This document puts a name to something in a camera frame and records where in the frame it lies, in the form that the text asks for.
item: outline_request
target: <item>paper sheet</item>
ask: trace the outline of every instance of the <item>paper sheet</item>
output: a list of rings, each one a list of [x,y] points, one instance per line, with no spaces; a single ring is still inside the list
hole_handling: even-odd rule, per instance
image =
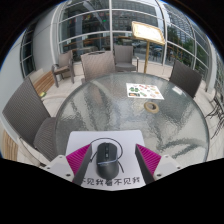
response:
[[[128,97],[164,100],[157,86],[126,83]]]

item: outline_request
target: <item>wall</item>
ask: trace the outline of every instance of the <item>wall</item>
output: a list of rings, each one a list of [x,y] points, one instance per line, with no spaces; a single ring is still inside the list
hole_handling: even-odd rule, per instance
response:
[[[5,120],[2,111],[12,94],[24,80],[20,66],[20,45],[23,35],[24,32],[10,49],[0,72],[0,122],[14,141],[16,141],[17,134]]]
[[[58,63],[58,16],[63,4],[53,8],[37,23],[33,37],[33,56],[36,70],[43,72],[51,70],[51,66]]]

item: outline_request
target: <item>metal frame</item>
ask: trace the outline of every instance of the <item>metal frame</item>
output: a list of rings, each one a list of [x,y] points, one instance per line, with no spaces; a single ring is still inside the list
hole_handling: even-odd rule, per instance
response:
[[[70,6],[66,7],[66,8],[63,8],[64,7],[63,6],[62,9],[61,9],[60,15],[59,15],[59,19],[60,19],[61,14],[63,13],[63,11],[65,9],[70,8],[70,7],[74,6],[74,5],[78,5],[80,3],[81,2],[76,3],[76,4],[73,4],[73,5],[70,5]],[[193,25],[191,24],[191,22],[187,18],[187,16],[185,17],[186,20],[184,20],[183,18],[179,17],[179,15],[176,15],[175,13],[173,13],[173,12],[171,12],[169,10],[164,9],[164,7],[161,6],[161,3],[158,0],[155,0],[155,3],[157,3],[157,5],[156,4],[152,4],[152,3],[147,3],[147,2],[144,2],[144,1],[139,1],[139,3],[145,4],[145,5],[154,6],[154,7],[158,7],[158,9],[161,11],[162,18],[158,18],[157,16],[152,15],[150,13],[145,13],[145,12],[141,12],[141,11],[137,11],[137,10],[131,10],[131,9],[115,9],[115,8],[112,8],[112,0],[109,0],[109,9],[100,9],[100,10],[94,10],[94,11],[89,11],[89,12],[81,13],[81,14],[72,16],[70,18],[67,18],[65,20],[62,20],[62,21],[59,21],[59,19],[58,19],[58,26],[57,26],[57,28],[58,28],[58,35],[59,35],[59,24],[61,24],[62,22],[66,21],[66,20],[75,18],[77,16],[85,15],[85,14],[88,14],[88,13],[94,13],[94,12],[101,12],[101,11],[108,11],[109,10],[109,18],[110,18],[110,30],[108,30],[108,31],[93,32],[93,33],[86,33],[86,34],[82,34],[82,35],[79,35],[79,36],[70,37],[70,38],[65,39],[63,41],[58,41],[58,50],[59,50],[59,52],[60,52],[60,44],[63,43],[63,42],[65,42],[65,41],[72,40],[72,39],[76,39],[76,38],[79,38],[79,37],[82,37],[82,36],[94,35],[94,34],[99,34],[99,33],[109,33],[110,34],[110,48],[111,48],[111,51],[113,51],[113,34],[114,33],[132,33],[131,31],[125,31],[125,30],[121,30],[121,31],[120,30],[113,30],[113,21],[112,21],[113,10],[117,10],[117,11],[127,11],[127,12],[136,12],[136,13],[141,13],[141,14],[149,15],[149,16],[152,16],[152,17],[157,18],[158,20],[160,19],[160,20],[163,21],[163,26],[164,26],[164,39],[166,41],[165,46],[164,46],[164,51],[163,51],[162,63],[161,63],[163,66],[165,65],[166,52],[167,52],[167,44],[169,43],[169,44],[172,44],[172,45],[174,45],[174,46],[176,46],[176,47],[184,50],[186,53],[190,54],[193,57],[192,69],[195,69],[196,60],[198,60],[203,66],[205,66],[205,68],[207,70],[209,69],[209,67],[207,65],[205,65],[199,58],[197,58],[197,44],[200,47],[202,47],[202,46],[197,42],[196,35],[195,35],[195,32],[197,32],[197,30],[195,30],[193,28]],[[189,38],[192,38],[193,39],[193,41],[194,41],[194,53],[191,53],[191,52],[187,51],[186,49],[182,48],[181,46],[178,46],[177,44],[175,44],[175,43],[170,42],[170,41],[167,40],[167,38],[168,38],[168,36],[167,36],[167,23],[168,22],[165,19],[164,10],[167,11],[167,12],[169,12],[169,13],[172,13],[178,19],[180,19],[181,21],[183,21],[183,23],[187,24],[189,26],[189,28],[191,28],[193,37],[190,34],[188,34],[186,31],[184,31],[183,29],[181,29],[178,26],[176,26],[175,24],[170,23],[172,26],[175,26],[181,32],[184,32],[186,35],[188,35]],[[197,32],[197,34],[202,38],[202,40],[204,40],[207,43],[207,41],[198,32]],[[206,54],[209,57],[209,53],[205,49],[204,49],[204,51],[206,52]]]

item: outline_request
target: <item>glass window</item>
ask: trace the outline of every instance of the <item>glass window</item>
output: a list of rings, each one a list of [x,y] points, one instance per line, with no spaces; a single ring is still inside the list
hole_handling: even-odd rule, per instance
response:
[[[198,44],[197,44],[197,58],[200,59],[206,66],[208,66],[208,54]]]
[[[206,80],[208,69],[198,60],[196,60],[195,69],[202,75],[202,79]]]
[[[134,48],[134,56],[140,60],[145,60],[146,41],[132,38],[131,33],[114,33],[113,43],[117,45],[130,45]],[[158,44],[150,43],[148,61],[162,63],[164,47]]]
[[[186,16],[180,11],[177,10],[176,8],[172,7],[171,5],[168,5],[164,2],[160,2],[161,6],[163,9],[172,12],[173,14],[177,15],[178,17],[180,17],[183,20],[186,20]]]
[[[157,2],[155,0],[139,0],[139,2],[143,2],[143,3],[147,3],[147,4],[152,4],[152,5],[158,6],[158,4],[157,4]]]
[[[187,53],[185,50],[172,45],[170,43],[167,43],[167,52],[166,52],[166,65],[173,66],[175,59],[178,61],[184,63],[185,65],[189,67],[193,67],[193,59],[194,57]]]
[[[173,42],[180,47],[194,53],[194,39],[178,29],[177,27],[167,23],[168,41]]]
[[[154,15],[160,19],[163,19],[162,13],[159,7],[153,5],[146,5],[140,2],[133,2],[133,1],[121,1],[120,0],[112,1],[112,8],[113,9],[130,9],[134,11],[145,12],[151,15]]]
[[[160,28],[164,35],[163,20],[138,12],[113,10],[112,13],[113,30],[131,31],[132,21],[137,21]]]
[[[204,39],[201,38],[201,36],[196,31],[194,33],[197,42],[205,49],[206,52],[208,52],[208,44],[204,41]]]
[[[22,58],[25,59],[32,55],[32,46],[30,44],[26,44],[22,48]]]
[[[100,11],[77,16],[59,24],[60,41],[86,33],[110,29],[109,11]]]
[[[33,57],[27,58],[23,63],[23,68],[25,72],[25,76],[29,75],[32,71],[35,70],[34,63],[33,63]]]
[[[101,0],[101,1],[90,0],[90,1],[84,1],[76,5],[72,5],[71,7],[66,8],[62,11],[60,21],[85,12],[100,9],[109,9],[109,0]]]
[[[176,25],[180,29],[184,30],[187,34],[194,37],[192,29],[191,29],[186,18],[183,21],[178,16],[175,16],[173,13],[168,12],[168,11],[164,11],[164,16],[165,16],[166,22]]]
[[[191,22],[193,28],[201,35],[204,41],[206,41],[207,40],[206,35],[204,32],[202,32],[201,28],[199,28],[199,26],[196,23],[194,23],[191,19],[189,19],[189,21]]]
[[[33,33],[34,32],[29,32],[29,33],[26,33],[25,36],[24,36],[24,40],[23,40],[23,44],[26,44],[26,43],[29,43],[32,41],[33,39]]]
[[[224,64],[217,53],[216,53],[216,61],[217,61],[216,82],[220,84],[222,90],[224,91]]]
[[[110,50],[110,33],[100,33],[78,37],[60,44],[61,53],[72,50],[75,61],[80,61],[80,55],[93,51]]]

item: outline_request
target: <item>chair back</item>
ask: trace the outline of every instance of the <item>chair back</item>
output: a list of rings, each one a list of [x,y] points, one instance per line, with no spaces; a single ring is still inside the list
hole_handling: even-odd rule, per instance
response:
[[[50,117],[29,77],[11,96],[2,113],[15,132],[32,147],[38,129]]]
[[[72,50],[67,51],[66,53],[59,54],[58,65],[63,67],[69,64],[69,60],[73,58]]]
[[[114,45],[115,63],[132,63],[133,46]]]
[[[116,72],[112,51],[95,51],[81,55],[85,81]]]
[[[194,98],[200,86],[201,80],[201,74],[192,70],[180,61],[175,60],[170,82],[174,83]]]

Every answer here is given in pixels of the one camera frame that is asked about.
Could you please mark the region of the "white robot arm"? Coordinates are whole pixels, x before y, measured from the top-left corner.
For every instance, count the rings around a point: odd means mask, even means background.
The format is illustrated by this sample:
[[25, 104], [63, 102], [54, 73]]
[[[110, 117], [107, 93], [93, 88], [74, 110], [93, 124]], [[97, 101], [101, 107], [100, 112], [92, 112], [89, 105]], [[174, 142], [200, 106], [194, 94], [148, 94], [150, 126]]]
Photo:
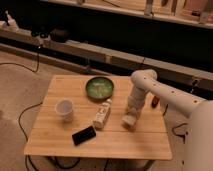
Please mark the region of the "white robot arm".
[[134, 71], [122, 121], [133, 128], [149, 92], [187, 120], [183, 171], [213, 171], [213, 100], [206, 100], [157, 80], [152, 69]]

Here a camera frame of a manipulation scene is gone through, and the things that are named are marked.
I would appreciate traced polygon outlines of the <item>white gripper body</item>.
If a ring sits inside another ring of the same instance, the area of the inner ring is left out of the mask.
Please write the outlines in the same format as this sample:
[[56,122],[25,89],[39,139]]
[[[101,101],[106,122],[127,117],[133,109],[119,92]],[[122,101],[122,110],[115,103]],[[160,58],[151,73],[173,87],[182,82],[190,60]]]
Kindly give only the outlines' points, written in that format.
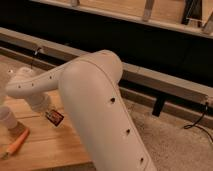
[[31,109],[38,113],[45,112],[49,108],[50,104],[50,96],[45,93],[33,95],[30,100]]

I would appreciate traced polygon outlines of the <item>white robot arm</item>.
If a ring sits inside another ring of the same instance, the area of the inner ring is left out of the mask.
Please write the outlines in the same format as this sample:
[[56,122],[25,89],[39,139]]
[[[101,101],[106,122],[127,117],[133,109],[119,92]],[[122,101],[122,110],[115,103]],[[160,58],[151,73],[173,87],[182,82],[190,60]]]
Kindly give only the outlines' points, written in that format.
[[120,58],[101,50],[37,76],[20,69],[6,93],[36,108],[41,93],[57,90],[97,171],[157,171],[121,97],[122,74]]

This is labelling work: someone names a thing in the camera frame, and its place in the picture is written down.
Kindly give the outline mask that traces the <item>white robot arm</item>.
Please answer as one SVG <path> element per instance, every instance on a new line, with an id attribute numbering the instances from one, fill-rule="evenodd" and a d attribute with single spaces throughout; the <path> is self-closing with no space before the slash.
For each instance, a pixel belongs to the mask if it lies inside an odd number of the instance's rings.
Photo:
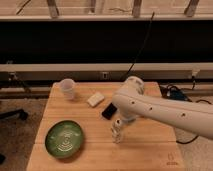
<path id="1" fill-rule="evenodd" d="M 213 140 L 213 105 L 156 98 L 144 94 L 144 82 L 128 77 L 114 93 L 112 104 L 120 118 L 112 125 L 116 142 L 121 130 L 137 117 L 143 116 Z"/>

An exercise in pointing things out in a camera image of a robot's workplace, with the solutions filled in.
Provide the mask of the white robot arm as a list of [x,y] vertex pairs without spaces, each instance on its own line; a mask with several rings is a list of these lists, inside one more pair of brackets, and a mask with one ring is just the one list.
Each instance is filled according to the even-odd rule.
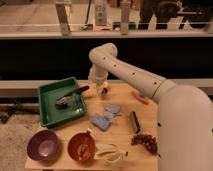
[[158,105],[158,171],[213,171],[213,103],[208,95],[125,63],[117,54],[112,43],[92,49],[89,77],[102,84],[113,74]]

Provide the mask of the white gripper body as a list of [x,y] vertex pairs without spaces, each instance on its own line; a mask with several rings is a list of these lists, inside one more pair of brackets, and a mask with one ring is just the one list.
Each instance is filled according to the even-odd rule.
[[88,79],[95,84],[96,92],[99,96],[101,96],[100,91],[102,88],[109,88],[107,77],[108,72],[104,69],[97,68],[96,66],[92,66],[89,71]]

------------------------

TASK DESCRIPTION ▸
For each line of the material that contains "chair", return a copy.

COMPLETED EXERCISE ▸
target: <item>chair back</item>
ask: trace the outline of every instance of the <item>chair back</item>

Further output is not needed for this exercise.